MALANG, Zona Malang – Satuan Lalu Lintas (Satlantas) Polres Madiun bersama Dinas Perhubungan (Dishub) Kabupaten Madiun melakukan operasi penindakan terhadap truk Over Dimension Over Loading (ODOL) di Jalan Raya Madiun-Surabaya, tepatnya di kawasan Dumpil, pada Rabu (30/4) lalu.
Kegiatan ini dipimpin langsung oleh KBO Satlantas Polres Madiun, Iptu Nanang, dan melibatkan personel gabungan dari Satlantas dan Dishub. Penindakan menyasar truk-truk barang yang dimodifikasi melebihi dimensi standar atau mengangkut muatan berlebih yang dinilai dapat membahayakan keselamatan pengguna jalan lainnya.
“Penindakan ini merupakan langkah preventif dan represif untuk menciptakan keamanan, keselamatan, ketertiban, dan kelancaran lalu lintas (Kamseltibcarlantas), serta mencegah kerusakan jalan dan kecelakaan akibat kendaraan bermuatan berlebih,” jelas Iptu Nanang.
Petugas gabungan memeriksa sejumlah truk barang yang dicurigai melakukan pelanggaran dimensi dan muatan. Truk yang terbukti melanggar langsung dikenai sanksi tilang serta diarahkan untuk mengurangi muatan sesuai ketentuan yang berlaku.
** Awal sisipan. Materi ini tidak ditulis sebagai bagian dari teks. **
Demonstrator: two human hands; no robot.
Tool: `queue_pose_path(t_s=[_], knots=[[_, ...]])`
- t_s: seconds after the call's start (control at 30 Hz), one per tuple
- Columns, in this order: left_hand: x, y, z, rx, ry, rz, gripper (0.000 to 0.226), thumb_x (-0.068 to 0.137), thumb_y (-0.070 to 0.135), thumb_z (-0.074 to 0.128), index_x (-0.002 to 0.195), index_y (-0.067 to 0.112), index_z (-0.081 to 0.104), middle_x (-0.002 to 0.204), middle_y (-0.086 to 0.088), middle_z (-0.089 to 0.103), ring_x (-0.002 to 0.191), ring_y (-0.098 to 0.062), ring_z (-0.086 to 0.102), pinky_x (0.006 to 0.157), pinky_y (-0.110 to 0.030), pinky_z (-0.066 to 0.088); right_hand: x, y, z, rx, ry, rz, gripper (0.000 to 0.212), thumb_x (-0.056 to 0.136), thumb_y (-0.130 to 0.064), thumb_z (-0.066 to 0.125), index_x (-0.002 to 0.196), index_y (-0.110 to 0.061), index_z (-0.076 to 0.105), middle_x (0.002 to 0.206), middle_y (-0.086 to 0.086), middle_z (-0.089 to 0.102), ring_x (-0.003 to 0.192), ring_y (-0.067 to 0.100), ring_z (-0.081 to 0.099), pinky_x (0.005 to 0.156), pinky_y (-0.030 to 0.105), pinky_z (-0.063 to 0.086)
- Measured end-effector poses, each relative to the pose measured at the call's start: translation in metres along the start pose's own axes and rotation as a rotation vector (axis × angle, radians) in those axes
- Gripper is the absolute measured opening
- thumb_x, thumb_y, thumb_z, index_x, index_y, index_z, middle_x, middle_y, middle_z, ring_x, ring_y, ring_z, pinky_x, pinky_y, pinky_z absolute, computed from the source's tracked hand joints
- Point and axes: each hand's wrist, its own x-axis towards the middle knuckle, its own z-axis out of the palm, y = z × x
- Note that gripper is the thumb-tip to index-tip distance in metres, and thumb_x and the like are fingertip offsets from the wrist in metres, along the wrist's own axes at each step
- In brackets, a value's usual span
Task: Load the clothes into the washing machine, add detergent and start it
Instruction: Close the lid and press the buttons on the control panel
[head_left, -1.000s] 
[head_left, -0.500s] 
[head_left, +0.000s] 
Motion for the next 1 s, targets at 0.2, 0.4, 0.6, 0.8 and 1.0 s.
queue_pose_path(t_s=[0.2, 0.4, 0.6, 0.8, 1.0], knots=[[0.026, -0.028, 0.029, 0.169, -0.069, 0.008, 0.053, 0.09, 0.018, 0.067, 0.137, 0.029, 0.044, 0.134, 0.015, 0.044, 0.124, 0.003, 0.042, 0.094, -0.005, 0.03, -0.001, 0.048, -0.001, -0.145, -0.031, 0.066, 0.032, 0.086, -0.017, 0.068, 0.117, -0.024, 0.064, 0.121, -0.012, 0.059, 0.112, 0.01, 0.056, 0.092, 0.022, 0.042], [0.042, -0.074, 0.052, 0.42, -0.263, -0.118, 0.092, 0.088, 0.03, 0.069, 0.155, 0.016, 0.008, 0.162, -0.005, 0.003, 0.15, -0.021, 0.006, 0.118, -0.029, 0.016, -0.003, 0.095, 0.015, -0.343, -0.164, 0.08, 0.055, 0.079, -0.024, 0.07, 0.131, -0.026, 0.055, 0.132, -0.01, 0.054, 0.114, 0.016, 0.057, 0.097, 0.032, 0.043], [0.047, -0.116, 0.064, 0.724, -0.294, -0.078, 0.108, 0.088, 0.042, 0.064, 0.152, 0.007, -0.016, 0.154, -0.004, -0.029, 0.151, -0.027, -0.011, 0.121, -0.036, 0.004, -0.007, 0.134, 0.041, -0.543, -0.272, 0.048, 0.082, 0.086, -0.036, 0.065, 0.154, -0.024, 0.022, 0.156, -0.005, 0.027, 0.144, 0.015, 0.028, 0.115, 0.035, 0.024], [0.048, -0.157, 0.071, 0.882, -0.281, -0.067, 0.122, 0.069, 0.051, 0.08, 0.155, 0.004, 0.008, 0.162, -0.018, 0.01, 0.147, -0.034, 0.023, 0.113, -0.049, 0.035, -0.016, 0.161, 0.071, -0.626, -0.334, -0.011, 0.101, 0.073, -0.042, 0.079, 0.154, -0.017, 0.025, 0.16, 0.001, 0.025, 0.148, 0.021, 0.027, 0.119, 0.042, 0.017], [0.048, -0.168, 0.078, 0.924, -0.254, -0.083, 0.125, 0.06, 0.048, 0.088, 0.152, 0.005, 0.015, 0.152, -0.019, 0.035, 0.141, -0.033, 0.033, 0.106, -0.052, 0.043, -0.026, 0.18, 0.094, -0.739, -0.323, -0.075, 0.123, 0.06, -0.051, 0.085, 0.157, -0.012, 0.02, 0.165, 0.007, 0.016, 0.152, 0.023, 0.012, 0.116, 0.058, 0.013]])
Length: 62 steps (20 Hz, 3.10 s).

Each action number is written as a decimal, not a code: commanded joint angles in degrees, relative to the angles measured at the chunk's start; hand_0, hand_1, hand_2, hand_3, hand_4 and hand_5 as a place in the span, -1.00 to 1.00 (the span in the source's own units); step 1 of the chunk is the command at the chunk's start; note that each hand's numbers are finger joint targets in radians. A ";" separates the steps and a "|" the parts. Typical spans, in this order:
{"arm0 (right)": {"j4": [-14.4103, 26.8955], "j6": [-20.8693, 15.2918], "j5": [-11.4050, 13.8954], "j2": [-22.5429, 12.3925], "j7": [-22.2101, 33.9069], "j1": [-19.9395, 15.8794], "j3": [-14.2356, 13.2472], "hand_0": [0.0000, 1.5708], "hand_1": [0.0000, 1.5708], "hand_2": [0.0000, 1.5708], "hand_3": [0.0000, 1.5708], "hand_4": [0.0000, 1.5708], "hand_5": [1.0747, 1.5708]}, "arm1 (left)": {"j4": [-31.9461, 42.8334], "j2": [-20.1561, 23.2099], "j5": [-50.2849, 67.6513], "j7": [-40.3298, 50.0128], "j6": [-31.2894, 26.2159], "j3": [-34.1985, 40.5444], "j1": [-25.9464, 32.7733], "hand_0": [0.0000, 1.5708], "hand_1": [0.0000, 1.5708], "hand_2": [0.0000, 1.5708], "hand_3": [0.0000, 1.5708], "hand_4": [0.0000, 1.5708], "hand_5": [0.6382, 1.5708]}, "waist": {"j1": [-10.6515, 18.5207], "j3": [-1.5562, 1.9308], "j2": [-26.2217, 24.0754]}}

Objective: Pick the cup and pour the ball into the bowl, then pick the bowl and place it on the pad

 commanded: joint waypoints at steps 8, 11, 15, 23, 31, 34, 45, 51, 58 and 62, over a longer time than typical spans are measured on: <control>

“Beberapa kendaraan diketahui melakukan pelanggaran seperti perubahan bodi kendaraan untuk menambah kapasitas angkut, dan kelebihan tonase. Terhadap pelanggar, kami berikan tindakan tegas berupa tilang dan edukasi agar tidak mengulangi kesalahan yang sama,” tambah Iptu Nanang.
Kapolres Madiun, AKBP Mohammad Zainur Rofik, menegaskan bahwa penindakan ODOL ini merupakan bagian dari komitmen Polres Madiun untuk menciptakan lalu lintas yang aman dan tertib.
“Ini bukan sekadar penegakan hukum, tapi bentuk nyata perlindungan terhadap keselamatan masyarakat. Truk ODOL sangat berpotensi merusak infrastruktur jalan dan mengancam keselamatan pengguna jalan lainnya,” tegas Kapolres.
AKBP Rofik juga menyatakan bahwa operasi semacam ini akan terus digelar secara berkala, sejalan dengan program pemerintah pusat menuju Indonesia bebas ODOL. Ia pun mengimbau kepada seluruh pengusaha angkutan barang agar lebih mengutamakan aspek keselamatan daripada sekadar mengejar keuntungan.
Menurut Kapolres, penindakan ODOL ini bukan hanya sekadar penegakan hukum, tetapi juga bentuk nyata perlindungan terhadap keselamatan masyarakat. Truk ODOL sangat berpotensi merusak infrastruktur jalan dan mengancam keselamatan pengguna jalan lainnya.
Operasi penindakan ODOL ini akan terus digelar secara berkala oleh Polres Madiun, sejalan dengan program pemerintah pusat menuju Indonesia bebas ODOL. Kapolres juga mengimbau kepada seluruh pengusaha angkutan barang agar lebih mengutamakan aspek keselamatan daripada sekadar mengejar keuntungan.
Selain itu, Iptu Nanang juga menegaskan bahwa penindakan ini merupakan langkah preventif dan represif untuk menciptakan keamanan, keselamatan, ketertiban, dan kelancaran lalu lintas (Kamseltibcarlantas), serta mencegah kerusakan jalan dan kecelakaan akibat kendaraan bermuatan berlebih.